THREE IN 32: Cardinal boys hockey team used experience
The Bishop Guertin boys hockey team celebrates its Divison I title win over Bedford a week ago at Manchester's SNHU Arena. (Telegraph photo by TOM KING)
Last weekend the Bishop Guertin athletic program captured three team state championships in a span of 32 hours — from 10 a.m. Saturday to 6 p.m. Sunday — an incredible feat. The next three cycles, The Telegraph will examine just how this was done, team by team, and all three stories are also in print this weekend. Part 2: The boys hockey title.
MANCHESTER – Most coaches will tell you this common rule:
You win with seniors.
Thus, Bishop Guertin High School coach Gary Bishop knew when he went over his roster for the 2022-23 season that something good was going to happen.
Why? There were as many as 14 seniors in the fold.
He was thinking deep tourney run, for sure.
“We were hoping to,” he said after last weekend’s 3-2 Division I championship win over Bedford in overtime at SNHU Arena. “This is it. We figured if everybody came to play. …”
But there was also a flip side.
“Also with 14 seniors, they also think they’re tougher than everybody – and you have to stop that. That’s the hardest part with an older group. As they say, it’s about thumping, not about hurting. And that’s what they did (in the finals). They did a real nice job of not taking stupid slashing calls.”
And playing well in a tournament. While Bishop had to make sure his players didn’t overstep their bounds, he enjoyed their experience.
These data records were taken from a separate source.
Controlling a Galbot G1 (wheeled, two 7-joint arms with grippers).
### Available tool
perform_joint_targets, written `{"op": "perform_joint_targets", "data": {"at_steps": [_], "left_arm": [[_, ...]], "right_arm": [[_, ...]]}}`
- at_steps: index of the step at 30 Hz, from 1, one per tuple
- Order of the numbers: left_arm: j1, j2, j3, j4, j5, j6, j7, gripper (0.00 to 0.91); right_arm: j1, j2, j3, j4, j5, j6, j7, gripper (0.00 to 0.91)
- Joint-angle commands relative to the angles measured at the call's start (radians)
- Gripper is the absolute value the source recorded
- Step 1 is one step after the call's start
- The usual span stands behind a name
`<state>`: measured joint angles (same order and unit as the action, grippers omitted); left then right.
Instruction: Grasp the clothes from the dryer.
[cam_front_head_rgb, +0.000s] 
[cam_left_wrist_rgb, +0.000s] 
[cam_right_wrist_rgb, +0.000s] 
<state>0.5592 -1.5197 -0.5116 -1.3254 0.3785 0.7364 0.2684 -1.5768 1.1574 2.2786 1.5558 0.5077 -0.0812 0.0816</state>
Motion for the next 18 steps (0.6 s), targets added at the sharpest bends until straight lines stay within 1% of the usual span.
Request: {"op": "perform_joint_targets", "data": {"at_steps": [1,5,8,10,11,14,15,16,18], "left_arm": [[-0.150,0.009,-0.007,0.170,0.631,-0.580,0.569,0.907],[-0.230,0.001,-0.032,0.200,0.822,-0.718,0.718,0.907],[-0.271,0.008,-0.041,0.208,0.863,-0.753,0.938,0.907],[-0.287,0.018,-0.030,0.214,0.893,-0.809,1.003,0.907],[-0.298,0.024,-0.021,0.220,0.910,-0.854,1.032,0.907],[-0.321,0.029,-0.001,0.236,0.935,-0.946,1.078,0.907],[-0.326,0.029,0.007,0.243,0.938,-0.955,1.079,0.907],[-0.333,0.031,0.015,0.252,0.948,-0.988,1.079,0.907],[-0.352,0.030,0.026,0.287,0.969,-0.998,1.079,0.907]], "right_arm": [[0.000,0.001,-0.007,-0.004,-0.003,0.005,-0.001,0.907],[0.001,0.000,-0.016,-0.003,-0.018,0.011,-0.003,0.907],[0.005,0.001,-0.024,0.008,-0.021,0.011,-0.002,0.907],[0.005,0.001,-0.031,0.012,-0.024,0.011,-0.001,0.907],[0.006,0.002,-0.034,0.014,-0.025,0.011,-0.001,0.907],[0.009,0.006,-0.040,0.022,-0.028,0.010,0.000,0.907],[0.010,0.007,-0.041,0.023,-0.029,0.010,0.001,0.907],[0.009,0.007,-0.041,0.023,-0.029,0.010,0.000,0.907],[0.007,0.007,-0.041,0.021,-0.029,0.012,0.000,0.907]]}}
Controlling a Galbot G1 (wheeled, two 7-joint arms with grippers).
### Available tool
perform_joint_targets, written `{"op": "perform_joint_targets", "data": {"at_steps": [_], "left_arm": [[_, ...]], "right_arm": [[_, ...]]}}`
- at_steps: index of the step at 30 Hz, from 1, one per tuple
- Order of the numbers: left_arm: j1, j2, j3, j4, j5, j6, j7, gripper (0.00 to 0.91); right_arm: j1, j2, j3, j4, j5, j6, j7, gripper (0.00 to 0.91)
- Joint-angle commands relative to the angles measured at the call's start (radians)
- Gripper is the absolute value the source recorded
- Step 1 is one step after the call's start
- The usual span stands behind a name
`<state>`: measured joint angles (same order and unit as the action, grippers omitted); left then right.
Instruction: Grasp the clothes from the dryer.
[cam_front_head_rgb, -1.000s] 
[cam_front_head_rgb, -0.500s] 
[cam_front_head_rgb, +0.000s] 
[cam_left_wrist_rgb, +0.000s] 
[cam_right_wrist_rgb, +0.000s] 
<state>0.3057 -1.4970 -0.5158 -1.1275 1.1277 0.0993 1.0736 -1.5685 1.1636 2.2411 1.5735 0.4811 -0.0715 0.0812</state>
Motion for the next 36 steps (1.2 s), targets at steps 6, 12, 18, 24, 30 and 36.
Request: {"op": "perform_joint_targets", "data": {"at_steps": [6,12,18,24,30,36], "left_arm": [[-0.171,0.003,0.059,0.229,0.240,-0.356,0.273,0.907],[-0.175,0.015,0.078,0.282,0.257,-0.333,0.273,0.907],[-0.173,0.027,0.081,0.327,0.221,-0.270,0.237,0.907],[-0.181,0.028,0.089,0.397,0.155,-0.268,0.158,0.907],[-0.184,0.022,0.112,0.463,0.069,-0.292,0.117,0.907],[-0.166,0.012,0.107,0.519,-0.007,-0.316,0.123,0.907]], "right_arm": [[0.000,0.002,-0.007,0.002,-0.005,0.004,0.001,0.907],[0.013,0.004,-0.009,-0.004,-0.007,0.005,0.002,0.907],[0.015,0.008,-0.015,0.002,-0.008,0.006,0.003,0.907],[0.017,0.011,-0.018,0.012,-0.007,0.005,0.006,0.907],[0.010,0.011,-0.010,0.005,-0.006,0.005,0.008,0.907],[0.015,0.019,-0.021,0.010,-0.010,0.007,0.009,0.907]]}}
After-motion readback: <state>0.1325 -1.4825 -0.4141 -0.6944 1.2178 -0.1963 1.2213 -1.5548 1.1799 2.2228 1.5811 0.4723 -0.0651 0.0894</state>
“It was a fun year,” he said. “It was a great year. You’re not doing a lot of teaching. They know what you want to do. They know the power play. They know the forecheck. They know everything you’ve done, they’ve done it for four years. We have to remind them that ‘You’ve been here four years.’ It was fun, they’re a great bunch of kids.”
Led by a senior forward Mantone, who had a hat trick.
“He’s been our go-to guy, he shoots like a pro,” Bishop said. “We keep telling him, ‘We want you to be Cam Neely, not (David) Krejci’. Shoot the puck. He wants to dance, we want him to shoot. Because when he shoots, you see what happens.”
“We’re a close team, the tightest group I’ve ever been with,” Mantone said. “We do everything together. In school we walk around, all together. Sleepovers all the time. A very close group. Special group, too.”
And with that many seniors, they remembered the pain of losing in the semis twice and quarters once during their first three years.
“We came up short the past three years, right there,” Mantone said. “But this year, we knew we were going to get it.”
Mantone, hero Luke Vogel, and the speedy Tim Kiely formed a tough top line with different qualities from each player.
“We put that line together early in the year, then we took them apart, then we put them back together,” Bishop said. “They work really well together. Johnny can shoot the puck, Kiely can skate with them, he handles the puck well and makes some great decisions. Again, he’s a Division I lacrosse player. He’s an athlete.
“And Logan’s Logan. He works his tail off the whole game.”
And it paid off with a breakaway and a penalty shot midway through the first overtime.
“I’m thinking he’s got a good chance to score and they bring him down,” Bishop said. “It was great for him.”
Bedford coach Jonathan Garrity wasn’t thrilled, obviously, but respected the decision even if he didn’t necessarily agree with it. The Bulldogs split with BG during the regular season and they knocked off the three-time defending champion Concord, also in overtime, in the semis.
“Losing like that, I feel like we deserve a better fate,” he said. “Even if we lost, just not like that. It’s tough. The refs have a tough job, too, I’m not trying to bash them.”
Guertin had great goaltending from Brayden King, another senior.
“He’s been playing like that all year,” Bishop said. “He’s had one bad game all year. He’s under 2.0 goals a game, he had that one bad game against Concord (an 8-2 regular season loss), and that’s been it.”
But he admitted being a little jittery.
“I definitely had some nerves going into the game,” he said. “I got down on myself a few times, but at the end of the day, I never really doubted we were going to win. This is a group that’s a family to me. We all knew coming into this game that we had what we need to do to do it.”
Another championship, the program’s seventh. But this one had a different pre-game feel to it for Bishop, because on the ride to Manchester from Skate 3 in Tynsborough, he couldn’t hear a thing. “There was not a word on the bus ride here,” he said. “Which was kind of a shock. Nothing. Tyngsborough to here, complete silence.”
Sounds of silence? Sounds of seniors. Senior champions.